Phantom Thread

Phantom Thread ★★★★

How true partnership is achieved: with poisonous mushrooms and a taste for pain. More or less the flip side of Punch-drunk Love, Anderson’s previous love movie, it is equally unbalanced with a taste of all-encompassing excess, but while that film was taking over by a sense of longing and Jewish neuroticism this one has a nasty perverse stroke and a desire to poke fun at upper-class property. Sandler’s Barry starts low and is moved to heights by love, while Day-Lewis’ Reynolds starts high and has to be bring down to his knees. Also this is Anderson’s funniest movie since that one, something that really should be underlined more. Since that time he most dedicated himself to a series of films on the intersection between Americana and capitalism and everyone left behind by it, some of that is still here in all the very descriptive material about the clothesline as well as Manville quiet performance.
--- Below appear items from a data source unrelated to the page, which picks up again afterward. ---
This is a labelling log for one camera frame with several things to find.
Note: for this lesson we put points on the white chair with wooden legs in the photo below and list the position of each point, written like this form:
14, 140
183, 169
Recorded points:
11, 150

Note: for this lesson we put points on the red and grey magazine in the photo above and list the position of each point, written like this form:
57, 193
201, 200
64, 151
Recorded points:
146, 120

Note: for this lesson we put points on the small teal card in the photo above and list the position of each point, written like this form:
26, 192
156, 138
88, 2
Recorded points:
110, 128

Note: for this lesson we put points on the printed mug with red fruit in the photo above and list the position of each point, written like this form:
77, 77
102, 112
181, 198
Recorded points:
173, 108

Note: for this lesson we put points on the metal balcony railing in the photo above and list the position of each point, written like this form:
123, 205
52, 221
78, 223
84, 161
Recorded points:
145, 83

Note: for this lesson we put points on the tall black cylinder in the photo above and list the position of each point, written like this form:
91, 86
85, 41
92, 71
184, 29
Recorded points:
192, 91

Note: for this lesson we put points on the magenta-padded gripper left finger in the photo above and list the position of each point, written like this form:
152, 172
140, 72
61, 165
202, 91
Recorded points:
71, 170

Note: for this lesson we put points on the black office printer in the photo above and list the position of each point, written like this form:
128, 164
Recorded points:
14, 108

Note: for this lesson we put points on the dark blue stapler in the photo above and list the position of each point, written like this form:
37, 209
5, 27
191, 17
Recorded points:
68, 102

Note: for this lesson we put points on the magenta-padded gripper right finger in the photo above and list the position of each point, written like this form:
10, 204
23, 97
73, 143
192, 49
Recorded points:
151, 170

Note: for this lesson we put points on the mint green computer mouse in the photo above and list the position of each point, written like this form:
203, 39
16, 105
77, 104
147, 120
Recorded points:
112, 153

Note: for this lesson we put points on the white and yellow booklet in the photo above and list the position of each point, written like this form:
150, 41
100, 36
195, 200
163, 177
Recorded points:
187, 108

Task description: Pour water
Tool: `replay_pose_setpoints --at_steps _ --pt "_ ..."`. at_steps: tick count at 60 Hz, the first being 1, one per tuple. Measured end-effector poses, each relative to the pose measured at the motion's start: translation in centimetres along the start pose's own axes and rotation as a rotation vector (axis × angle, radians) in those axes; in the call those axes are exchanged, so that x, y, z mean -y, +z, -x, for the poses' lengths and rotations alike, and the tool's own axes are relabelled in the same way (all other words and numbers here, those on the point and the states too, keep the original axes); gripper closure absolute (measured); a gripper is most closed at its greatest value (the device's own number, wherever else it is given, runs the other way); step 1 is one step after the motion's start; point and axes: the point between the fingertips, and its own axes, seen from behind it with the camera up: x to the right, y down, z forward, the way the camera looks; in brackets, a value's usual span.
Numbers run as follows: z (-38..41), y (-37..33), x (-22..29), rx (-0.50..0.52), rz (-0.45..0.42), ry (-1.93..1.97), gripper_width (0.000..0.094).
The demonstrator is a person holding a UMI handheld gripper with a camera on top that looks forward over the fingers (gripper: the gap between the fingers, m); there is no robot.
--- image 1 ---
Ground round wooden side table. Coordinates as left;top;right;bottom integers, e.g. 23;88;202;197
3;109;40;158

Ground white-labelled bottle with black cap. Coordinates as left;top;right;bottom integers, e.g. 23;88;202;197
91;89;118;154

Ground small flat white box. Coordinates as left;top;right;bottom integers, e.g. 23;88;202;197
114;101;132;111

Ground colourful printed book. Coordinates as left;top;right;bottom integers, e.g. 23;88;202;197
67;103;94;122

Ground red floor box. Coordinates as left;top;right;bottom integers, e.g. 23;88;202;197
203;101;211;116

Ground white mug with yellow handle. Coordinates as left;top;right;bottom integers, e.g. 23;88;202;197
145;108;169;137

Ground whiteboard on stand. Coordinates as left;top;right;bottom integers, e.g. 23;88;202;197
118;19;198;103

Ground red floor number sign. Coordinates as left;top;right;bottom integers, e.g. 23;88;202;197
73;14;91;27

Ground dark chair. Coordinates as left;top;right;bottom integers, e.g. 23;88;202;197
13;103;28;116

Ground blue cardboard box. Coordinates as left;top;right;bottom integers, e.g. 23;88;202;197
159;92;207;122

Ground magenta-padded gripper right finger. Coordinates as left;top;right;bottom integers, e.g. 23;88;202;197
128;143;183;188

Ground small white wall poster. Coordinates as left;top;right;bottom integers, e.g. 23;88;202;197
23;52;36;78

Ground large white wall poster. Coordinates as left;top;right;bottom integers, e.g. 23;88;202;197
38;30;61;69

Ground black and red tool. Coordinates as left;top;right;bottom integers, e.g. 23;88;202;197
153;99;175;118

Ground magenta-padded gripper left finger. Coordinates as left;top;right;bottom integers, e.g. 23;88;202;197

It is weird how people misread the film as being about an insufferable great artist, when it really is about how assembly line industrial “art” works, Reynolds is a great trademark for “art” who thinks he is an artist, not the real thing. Yet, the move to England and a more romantic theme does seem to animate him in ways he haven’t been before. Phantom Thread is more disciplined than the usual Anderson film, even if there still a certain unevenness to it (his attempts at Ophulsian tracking shots fall far behind Kubrick similar copycats even if he is closer to the feelings). And beyond all that there is Vicky Krieps smile full of knowledge that she got her man, how can one not love that?